Dennis Schröder - Basketball-Vagabund in der NBA
18. Dezember 2024Im Sommer 2021 zu den Boston Celtics, im Februar 2022 zu den Houston Rockets, wenige Monate später zu den Los Angeles Lakers, nach nur einem Jahr zu den Toronto Raptors und von dort nach einer halben Saison weiter zu den Brooklyn Nets. Zum Leben als NBA-Profi gehörten für Deutschlands Ausnahme-Basketballer Dennis Schröder in den vergangenen Jahren viele Teamwechsel und Umzüge - teilweise quer durch Nordamerika.
Nun hat der Aufbauspieler schon wieder seinen Klub gewechselt. Er spielt ab sofort nicht mehr in New York für die Nets, sondern auf der anderen Seite der USA für die Golden State Warriors, die in San Francisco beheimatet sind. Die Warriors sind für den Kapitän der deutschen Weltmeister-Mannschaft bereits die neunte Station in zwölf Jahren NBA. Schon zum vierten Mal muss er innerhalb der laufenden Saison wechseln.

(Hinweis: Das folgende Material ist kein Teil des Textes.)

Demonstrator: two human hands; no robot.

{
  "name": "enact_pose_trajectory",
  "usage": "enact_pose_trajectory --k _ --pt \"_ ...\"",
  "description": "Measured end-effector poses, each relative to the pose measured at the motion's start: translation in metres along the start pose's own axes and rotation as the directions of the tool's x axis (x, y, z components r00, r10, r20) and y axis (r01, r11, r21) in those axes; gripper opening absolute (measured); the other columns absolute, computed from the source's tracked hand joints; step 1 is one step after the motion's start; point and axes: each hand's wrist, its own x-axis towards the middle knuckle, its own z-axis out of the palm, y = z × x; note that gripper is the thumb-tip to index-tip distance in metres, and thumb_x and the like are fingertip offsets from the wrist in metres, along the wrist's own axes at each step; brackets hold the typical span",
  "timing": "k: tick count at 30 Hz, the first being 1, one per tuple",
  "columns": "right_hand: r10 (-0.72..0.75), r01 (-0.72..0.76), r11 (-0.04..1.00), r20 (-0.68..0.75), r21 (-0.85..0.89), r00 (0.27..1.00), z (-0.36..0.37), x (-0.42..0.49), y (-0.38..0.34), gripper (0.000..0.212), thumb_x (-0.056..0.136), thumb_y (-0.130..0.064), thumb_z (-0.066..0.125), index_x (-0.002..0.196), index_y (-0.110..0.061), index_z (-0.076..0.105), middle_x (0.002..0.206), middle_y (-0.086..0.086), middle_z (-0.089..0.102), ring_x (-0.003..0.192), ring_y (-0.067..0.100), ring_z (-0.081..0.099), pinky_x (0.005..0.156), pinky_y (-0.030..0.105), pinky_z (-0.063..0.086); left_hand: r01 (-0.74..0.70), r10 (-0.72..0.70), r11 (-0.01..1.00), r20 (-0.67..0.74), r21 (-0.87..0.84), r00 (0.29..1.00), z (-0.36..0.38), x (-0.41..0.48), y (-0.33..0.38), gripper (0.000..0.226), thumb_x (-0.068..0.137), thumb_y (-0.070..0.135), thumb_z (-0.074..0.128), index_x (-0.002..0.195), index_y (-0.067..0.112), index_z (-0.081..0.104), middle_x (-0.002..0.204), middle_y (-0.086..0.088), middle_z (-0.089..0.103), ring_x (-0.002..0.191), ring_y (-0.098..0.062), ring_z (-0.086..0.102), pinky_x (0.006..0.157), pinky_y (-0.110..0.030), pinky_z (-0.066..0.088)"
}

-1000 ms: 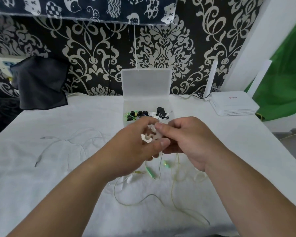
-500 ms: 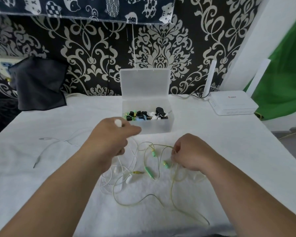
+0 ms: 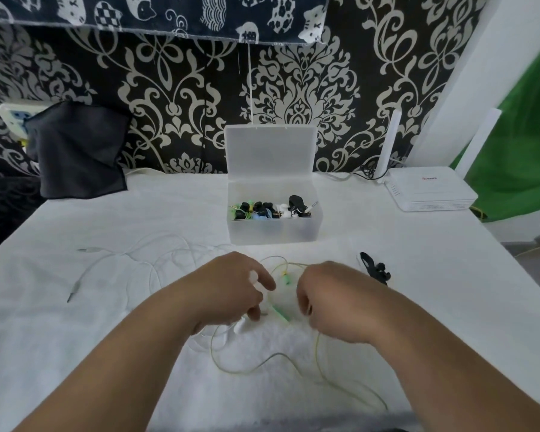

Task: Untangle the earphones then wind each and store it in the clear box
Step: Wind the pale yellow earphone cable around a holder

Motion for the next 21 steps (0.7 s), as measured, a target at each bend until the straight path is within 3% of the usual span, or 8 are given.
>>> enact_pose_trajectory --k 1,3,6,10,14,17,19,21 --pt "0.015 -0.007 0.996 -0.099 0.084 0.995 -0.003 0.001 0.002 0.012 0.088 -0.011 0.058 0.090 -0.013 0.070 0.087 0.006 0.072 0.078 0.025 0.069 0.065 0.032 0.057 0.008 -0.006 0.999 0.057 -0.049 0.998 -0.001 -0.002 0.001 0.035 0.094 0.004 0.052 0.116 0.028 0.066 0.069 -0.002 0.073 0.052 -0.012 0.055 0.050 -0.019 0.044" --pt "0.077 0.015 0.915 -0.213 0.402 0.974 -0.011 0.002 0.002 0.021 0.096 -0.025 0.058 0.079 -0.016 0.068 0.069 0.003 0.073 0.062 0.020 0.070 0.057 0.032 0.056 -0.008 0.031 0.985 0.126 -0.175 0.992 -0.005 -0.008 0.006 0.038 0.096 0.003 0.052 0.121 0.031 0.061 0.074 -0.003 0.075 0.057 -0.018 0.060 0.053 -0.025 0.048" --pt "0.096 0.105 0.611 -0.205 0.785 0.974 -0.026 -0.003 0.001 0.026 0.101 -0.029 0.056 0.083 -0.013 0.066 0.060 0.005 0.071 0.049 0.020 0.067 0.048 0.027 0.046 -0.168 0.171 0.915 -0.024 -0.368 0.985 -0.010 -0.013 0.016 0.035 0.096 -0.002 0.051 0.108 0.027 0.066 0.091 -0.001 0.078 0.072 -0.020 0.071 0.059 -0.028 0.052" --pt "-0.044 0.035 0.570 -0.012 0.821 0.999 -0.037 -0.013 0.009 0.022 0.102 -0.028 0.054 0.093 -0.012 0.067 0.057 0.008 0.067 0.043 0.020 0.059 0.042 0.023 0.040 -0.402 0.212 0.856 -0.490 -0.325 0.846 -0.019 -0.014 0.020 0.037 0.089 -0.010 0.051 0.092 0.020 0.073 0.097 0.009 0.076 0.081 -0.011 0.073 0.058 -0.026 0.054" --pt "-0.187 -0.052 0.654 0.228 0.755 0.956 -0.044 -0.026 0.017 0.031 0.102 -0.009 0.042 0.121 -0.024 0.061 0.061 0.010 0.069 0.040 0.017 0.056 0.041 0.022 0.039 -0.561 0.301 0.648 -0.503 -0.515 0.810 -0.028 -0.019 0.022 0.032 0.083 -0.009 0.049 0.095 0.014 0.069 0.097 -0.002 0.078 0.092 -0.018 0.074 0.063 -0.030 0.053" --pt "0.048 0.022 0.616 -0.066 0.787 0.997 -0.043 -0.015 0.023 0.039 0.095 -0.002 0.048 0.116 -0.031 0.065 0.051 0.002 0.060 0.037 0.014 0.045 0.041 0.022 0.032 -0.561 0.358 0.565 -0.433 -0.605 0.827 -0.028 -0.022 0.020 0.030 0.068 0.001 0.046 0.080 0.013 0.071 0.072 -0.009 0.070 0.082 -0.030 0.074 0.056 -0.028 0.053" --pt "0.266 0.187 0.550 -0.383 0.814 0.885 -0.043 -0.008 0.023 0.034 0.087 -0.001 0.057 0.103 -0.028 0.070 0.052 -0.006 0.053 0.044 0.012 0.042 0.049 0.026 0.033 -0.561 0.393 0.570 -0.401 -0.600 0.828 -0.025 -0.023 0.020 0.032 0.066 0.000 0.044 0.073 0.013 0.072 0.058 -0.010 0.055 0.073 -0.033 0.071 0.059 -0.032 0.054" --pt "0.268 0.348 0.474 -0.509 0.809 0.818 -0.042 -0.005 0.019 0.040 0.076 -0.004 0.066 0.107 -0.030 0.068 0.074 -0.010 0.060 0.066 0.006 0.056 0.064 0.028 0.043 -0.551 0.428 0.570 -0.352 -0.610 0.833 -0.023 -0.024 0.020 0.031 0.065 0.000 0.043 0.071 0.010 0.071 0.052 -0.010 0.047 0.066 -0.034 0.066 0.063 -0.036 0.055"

Kaum Einfluss und Mitsprache bei Teamwechsel
Das Wort "muss" ist in diesem Fall nicht falsch, weil NBA-Spieler in der Regel wenig Einfluss darauf haben, für welches Team sie spielen. NBA-Profis haben zwar einen Vertrag mit einem der 30 NBA-Klubs, sind aber bei der Liga selbst angestellt und können mit bestimmten Einschränkungen zwischen den Klubs getauscht werden.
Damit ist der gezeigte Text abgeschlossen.